Le plasticien, photographe, performeur (et quoi d’autre?) Augustin Rebetez mène une carrière internationale depuis son village de Mervelier, dans le Jura. C’est possible, à condition d’avoir du talent, de la débrouille et un très bon réseau. Visite à la ferme.

Publié le 12 novembre 2021 08:00. Modifié le 13 novembre 2021 08:25.

Sous ses airs patibulaires, il te fait comprendre que tu es une privilégiée. Entrer chez lui, comme ça, un après-midi qu’il pourrait passer à bidouiller quelques sons, ça n’est pas donné à tout le monde. Le dernier journaliste s’est contenté d’un café sur une terrasse. Au téléphone, je lui ai proposé de venir avec John Armleder. Asseoir le seigneur Fluxus de Genève en face du petit doué de l’Arte povera jurassien, assister à leur discussion sur l’art d’aujourd’hui, les voir s’engueuler, ça m’aurait bien plu. Mais Augustin, qui a son petit caractère, n’a pas été emballé par l’idée. Et me voici donc seule, une bouteille d’eau de vie à la main en gage de remerciement, à sonner sur le perron de la maison foutraque du Jurassien.

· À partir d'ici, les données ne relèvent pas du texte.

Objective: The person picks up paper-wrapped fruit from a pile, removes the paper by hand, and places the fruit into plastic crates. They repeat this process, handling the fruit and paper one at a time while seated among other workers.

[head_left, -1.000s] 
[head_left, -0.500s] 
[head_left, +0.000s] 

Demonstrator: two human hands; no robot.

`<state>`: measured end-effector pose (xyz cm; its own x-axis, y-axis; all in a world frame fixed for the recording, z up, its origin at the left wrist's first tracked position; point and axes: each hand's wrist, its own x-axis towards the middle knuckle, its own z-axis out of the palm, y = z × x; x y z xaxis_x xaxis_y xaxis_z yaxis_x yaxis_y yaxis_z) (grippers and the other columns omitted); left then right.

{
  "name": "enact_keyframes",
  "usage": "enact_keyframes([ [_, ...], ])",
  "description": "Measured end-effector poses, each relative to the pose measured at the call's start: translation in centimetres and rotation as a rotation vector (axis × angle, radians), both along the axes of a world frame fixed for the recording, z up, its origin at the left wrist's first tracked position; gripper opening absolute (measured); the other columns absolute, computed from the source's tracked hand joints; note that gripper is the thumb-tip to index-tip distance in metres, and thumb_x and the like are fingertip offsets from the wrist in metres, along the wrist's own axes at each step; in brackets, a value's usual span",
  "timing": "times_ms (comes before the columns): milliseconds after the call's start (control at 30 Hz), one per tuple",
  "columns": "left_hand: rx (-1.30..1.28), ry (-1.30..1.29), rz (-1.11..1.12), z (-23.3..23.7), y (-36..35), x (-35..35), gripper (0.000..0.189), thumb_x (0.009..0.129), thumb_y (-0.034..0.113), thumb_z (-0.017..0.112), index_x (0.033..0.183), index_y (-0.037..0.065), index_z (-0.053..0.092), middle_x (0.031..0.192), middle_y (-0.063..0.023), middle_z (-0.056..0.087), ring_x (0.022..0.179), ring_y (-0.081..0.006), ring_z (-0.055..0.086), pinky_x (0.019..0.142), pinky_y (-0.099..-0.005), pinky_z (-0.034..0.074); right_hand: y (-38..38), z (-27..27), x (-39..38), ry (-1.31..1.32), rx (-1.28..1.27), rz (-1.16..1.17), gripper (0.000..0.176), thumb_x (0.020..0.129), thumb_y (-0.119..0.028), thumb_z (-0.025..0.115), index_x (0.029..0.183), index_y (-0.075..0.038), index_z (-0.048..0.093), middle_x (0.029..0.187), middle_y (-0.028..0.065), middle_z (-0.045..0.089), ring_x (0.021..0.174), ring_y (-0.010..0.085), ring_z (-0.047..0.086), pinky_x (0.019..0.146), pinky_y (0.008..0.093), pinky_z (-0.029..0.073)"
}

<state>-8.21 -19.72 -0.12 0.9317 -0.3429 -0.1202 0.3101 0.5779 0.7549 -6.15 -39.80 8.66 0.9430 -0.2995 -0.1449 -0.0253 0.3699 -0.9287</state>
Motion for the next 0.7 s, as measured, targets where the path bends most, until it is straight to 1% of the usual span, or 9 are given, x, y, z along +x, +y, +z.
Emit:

Entre Augustin Rebetez et moi, c’est une histoire de subventionné et de subventionneuse. Je suis responsable de l’Office de la culture de son canton, le service par lequel transite les aides à la création. Sur la longue route qui traverse les villages du Val Terbi, à l’est de Delémont, je ne peux pas m’empêcher de craindre que ce rapport ne plane sur nos discussions. Et qu’il ait été à l’origine de la faveur qu’il me fait de me recevoir à la ferme. Je suis parfaitement rassurée quand, dans le vestibule, il me tend une paire de pantoufles en m’expliquant que sa copine vient de passer l’aspirateur.